I'm sure a lot of you can relate to the jealousy that creeps up when your out with your friends and they get all the attention. I would work extra hard on my outfit, makeup and hair so I could compete with them. And I would, for the most part, think I looked good. Until........the dreaded pictures come out!!! Because I am an outgoing person, I would never avoid the camera like a lot of overweight people do. Instead I became incredible skilled at posing! My mother always said I should be a plus size model!
Some of my trick photography included:
hand on hip
face slightly turned, point cheek to the camera
one leg in front of the other
get in the middle and put your arms around the others
or my favorite, stick a kid in front of me!
(I call these techniques, HIDE THE HEAVY) patent pending
Anyway, sometimes these techniques worked and I'm sorry to say, sometimes they didn't.
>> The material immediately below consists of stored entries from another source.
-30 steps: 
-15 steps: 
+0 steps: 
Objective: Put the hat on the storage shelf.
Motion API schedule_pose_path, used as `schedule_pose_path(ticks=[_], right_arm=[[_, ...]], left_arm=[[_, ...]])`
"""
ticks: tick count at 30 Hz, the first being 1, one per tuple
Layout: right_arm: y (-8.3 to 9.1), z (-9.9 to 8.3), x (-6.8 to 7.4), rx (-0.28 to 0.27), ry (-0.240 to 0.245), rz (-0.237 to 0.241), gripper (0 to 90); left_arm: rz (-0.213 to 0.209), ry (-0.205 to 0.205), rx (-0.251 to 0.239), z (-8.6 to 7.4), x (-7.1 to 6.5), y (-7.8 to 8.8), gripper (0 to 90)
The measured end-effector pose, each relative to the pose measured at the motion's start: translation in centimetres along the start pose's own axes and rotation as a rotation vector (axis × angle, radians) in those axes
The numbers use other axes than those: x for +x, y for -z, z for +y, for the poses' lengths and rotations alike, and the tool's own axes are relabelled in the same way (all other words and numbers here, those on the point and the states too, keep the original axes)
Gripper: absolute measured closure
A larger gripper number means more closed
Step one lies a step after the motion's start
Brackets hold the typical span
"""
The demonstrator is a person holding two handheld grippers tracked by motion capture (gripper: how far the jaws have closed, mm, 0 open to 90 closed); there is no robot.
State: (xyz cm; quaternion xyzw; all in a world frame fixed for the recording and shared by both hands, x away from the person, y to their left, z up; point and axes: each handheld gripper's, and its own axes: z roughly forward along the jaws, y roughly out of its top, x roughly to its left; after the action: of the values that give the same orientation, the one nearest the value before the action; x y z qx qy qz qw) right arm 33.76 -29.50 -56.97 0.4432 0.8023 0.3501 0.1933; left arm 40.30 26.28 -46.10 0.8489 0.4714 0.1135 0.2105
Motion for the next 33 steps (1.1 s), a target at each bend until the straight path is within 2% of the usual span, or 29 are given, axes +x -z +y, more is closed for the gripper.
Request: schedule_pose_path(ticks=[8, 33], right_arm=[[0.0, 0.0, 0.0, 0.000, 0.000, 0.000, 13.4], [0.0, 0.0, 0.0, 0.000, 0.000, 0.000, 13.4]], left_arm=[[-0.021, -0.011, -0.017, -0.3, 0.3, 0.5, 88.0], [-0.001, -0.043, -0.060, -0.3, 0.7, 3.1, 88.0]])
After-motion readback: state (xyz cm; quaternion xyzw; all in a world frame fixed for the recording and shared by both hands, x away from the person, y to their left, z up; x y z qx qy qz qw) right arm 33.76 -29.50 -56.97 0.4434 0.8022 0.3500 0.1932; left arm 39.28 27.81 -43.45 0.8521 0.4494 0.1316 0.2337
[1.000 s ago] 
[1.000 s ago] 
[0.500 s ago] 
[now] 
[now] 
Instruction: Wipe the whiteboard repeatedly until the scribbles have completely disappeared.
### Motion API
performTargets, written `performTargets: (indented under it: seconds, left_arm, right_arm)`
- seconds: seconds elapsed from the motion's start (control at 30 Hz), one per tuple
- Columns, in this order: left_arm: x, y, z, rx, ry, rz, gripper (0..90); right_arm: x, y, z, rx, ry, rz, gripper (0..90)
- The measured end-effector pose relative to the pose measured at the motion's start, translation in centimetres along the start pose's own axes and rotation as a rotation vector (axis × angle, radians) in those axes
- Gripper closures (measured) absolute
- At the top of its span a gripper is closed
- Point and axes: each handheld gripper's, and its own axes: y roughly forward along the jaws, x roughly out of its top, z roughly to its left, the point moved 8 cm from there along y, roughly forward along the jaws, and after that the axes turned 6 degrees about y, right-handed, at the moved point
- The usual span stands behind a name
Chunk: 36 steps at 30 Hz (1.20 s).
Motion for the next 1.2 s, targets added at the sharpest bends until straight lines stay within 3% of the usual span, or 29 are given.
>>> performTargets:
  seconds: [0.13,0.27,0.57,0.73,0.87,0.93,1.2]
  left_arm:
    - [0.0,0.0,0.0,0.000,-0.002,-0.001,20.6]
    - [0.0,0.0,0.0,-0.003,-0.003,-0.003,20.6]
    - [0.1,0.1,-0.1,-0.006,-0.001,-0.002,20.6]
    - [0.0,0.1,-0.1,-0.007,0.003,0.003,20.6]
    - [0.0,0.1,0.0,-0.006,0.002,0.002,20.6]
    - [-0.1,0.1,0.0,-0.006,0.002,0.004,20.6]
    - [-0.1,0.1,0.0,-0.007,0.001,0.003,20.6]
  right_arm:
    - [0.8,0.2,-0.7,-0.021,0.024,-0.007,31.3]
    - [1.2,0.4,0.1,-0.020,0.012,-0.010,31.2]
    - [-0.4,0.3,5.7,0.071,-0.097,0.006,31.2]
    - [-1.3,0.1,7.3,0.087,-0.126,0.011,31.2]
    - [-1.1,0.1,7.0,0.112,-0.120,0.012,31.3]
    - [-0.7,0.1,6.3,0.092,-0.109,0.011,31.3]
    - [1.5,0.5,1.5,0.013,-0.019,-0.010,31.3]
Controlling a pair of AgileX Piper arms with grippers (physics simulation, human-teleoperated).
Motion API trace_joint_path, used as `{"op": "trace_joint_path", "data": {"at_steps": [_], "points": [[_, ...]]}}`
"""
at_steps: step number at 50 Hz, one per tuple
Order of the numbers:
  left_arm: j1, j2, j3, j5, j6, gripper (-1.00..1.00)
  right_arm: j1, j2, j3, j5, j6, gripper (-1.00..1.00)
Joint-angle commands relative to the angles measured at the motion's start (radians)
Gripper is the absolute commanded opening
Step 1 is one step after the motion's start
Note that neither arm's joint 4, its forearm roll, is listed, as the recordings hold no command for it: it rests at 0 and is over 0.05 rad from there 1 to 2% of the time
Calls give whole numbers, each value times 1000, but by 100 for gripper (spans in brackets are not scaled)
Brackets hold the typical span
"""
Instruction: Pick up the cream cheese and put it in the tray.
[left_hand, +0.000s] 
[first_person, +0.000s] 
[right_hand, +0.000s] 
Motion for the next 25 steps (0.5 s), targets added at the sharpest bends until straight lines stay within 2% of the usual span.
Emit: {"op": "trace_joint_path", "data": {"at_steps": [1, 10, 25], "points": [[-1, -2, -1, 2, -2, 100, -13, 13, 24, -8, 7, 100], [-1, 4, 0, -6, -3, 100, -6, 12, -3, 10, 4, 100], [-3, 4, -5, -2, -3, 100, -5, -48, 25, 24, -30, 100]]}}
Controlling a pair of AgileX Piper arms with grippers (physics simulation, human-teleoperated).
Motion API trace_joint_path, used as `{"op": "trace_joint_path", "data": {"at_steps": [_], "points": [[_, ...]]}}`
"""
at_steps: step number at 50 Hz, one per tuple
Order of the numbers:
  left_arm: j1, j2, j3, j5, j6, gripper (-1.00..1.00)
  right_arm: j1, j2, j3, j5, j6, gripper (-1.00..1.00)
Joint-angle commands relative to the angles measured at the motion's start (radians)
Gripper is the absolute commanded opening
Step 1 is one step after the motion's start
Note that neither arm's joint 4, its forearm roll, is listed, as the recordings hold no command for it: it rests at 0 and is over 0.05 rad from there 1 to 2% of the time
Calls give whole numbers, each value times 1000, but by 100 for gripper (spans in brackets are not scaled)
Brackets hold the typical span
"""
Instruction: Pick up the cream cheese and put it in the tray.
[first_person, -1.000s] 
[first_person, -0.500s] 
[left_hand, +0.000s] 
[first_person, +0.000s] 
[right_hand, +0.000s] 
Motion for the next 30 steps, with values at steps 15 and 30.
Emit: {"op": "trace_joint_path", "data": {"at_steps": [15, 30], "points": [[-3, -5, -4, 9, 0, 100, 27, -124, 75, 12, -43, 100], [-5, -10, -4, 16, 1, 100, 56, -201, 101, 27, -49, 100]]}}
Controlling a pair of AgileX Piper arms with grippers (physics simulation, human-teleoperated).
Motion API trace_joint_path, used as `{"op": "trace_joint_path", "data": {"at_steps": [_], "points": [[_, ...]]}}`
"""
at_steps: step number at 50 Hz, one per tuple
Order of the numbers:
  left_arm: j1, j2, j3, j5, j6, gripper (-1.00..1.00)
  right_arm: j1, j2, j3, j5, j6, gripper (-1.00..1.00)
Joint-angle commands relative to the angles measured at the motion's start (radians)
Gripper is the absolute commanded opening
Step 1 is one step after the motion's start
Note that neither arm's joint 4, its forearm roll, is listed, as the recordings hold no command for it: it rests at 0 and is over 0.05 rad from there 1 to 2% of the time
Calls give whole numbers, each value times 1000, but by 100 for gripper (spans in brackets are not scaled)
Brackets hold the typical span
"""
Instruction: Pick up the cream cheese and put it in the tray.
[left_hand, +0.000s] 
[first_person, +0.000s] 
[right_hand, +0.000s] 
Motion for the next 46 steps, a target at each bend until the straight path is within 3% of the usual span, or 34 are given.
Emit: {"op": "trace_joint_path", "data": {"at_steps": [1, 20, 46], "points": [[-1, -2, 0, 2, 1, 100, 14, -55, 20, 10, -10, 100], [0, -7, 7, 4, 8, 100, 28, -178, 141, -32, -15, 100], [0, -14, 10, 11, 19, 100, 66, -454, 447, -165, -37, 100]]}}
Sometimes there's no amount of makeup, lycra or posing that is going to make you look thin next to your best friends. There were times when I would look at a picture of us and think "oh my god, one of me is the size of both of them put together. And you know what, knowing what each of them weighs, it's not that far off.
It's taken me two years to shed this weight. It's been so slow that most of my friends and me included have forgotten what I used to look like. That is, until, I see a picture of me and my bff's from years past. I don't even recognize that girl anymore. That girl who is twice the size of her friends. That girl who was trying to keep up.
Below are some before shots of me where my "Hide the Heavy" techniques did not work.
(if only the flower arrangement on that table were a little bigger)
And now some after shots where I am finally just "one" of the girls!!
Finally, I can just relax, stand there, say cheese and smile...........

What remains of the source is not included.